# WHAT THE TASK REQUIRES
Up to and including the line containing "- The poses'", retype each line of the listing below exactly, beginning with the first.

=====

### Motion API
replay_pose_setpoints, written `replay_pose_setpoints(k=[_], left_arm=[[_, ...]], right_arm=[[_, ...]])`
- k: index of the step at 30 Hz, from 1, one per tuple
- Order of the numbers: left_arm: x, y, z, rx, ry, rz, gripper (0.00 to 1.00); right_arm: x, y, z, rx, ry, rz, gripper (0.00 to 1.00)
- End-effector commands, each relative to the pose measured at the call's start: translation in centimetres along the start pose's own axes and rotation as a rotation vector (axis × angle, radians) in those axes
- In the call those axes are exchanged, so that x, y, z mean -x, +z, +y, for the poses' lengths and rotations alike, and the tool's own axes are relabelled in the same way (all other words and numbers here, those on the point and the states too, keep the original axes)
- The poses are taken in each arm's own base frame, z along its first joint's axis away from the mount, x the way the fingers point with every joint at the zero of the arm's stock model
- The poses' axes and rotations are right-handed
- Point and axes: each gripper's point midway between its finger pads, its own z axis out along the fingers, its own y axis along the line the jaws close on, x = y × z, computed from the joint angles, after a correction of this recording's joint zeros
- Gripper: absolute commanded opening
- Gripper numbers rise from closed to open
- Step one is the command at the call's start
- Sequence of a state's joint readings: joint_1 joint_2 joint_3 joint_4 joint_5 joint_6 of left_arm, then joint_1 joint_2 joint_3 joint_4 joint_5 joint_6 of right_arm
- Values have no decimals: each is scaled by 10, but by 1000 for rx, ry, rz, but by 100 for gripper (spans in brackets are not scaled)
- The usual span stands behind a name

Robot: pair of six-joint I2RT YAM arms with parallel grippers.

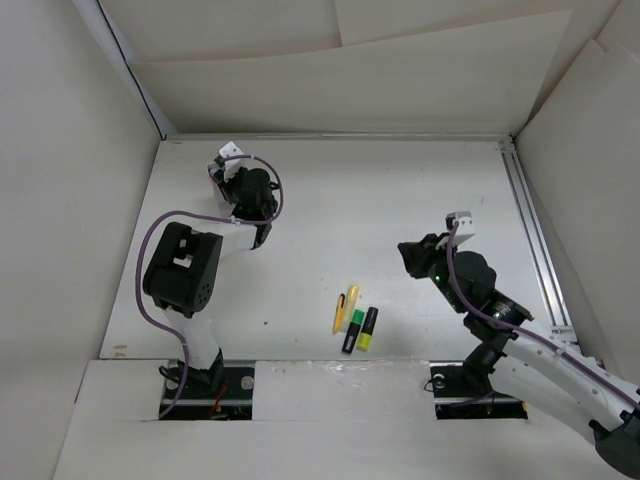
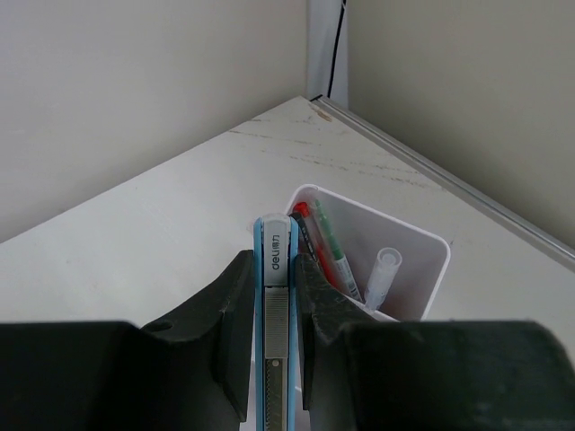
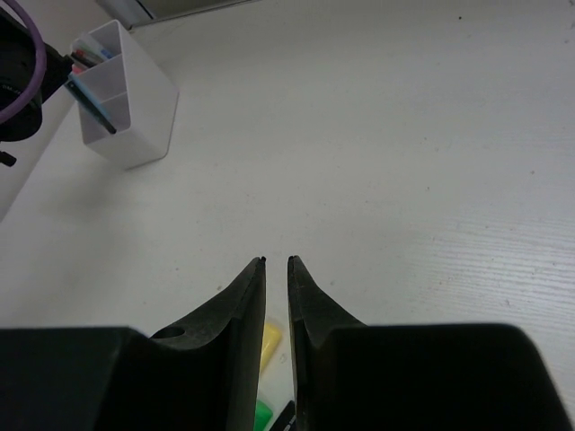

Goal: Sort the stationery into containers
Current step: Place the pen in the storage box.

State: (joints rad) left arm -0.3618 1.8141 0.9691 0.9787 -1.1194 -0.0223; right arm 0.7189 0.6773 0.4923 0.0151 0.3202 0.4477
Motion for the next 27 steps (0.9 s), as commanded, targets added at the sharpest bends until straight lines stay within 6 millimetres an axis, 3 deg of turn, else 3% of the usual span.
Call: replay_pose_setpoints(k=[1,11,20,21,23,27], left_arm=[[10,2,5,38,-53,-31,0],[30,6,-3,38,-48,-64,0],[6,7,1,61,-9,-46,0],[0,6,3,61,-14,-37,2],[3,4,6,61,-19,-28,15],[7,0,12,63,-39,-5,30]], right_arm=[[15,-1,6,31,10,-57,22],[18,-2,7,35,13,-65,22],[17,-3,3,26,14,-69,22],[17,-3,3,26,14,-69,22],[19,-4,4,30,17,-77,22],[19,-4,4,30,17,-77,22]])
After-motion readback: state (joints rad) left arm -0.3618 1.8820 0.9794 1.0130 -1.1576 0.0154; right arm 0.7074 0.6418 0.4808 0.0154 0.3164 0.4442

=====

# ANSWER FOR THIS EXERCISE
### Motion API
replay_pose_setpoints, written `replay_pose_setpoints(k=[_], left_arm=[[_, ...]], right_arm=[[_, ...]])`
- k: index of the step at 30 Hz, from 1, one per tuple
- Order of the numbers: left_arm: x, y, z, rx, ry, rz, gripper (0.00 to 1.00); right_arm: x, y, z, rx, ry, rz, gripper (0.00 to 1.00)
- End-effector commands, each relative to the pose measured at the call's start: translation in centimetres along the start pose's own axes and rotation as a rotation vector (axis × angle, radians) in those axes
- In the call those axes are exchanged, so that x, y, z mean -x, +z, +y, for the poses' lengths and rotations alike, and the tool's own axes are relabelled in the same way (all other words and numbers here, those on the point and the states too, keep the original axes)
- The poses are taken in each arm's own base frame, z along its first joint's axis away from the mount, x the way the fingers point with every joint at the zero of the arm's stock model
- The poses' axes and rotations are right-handed

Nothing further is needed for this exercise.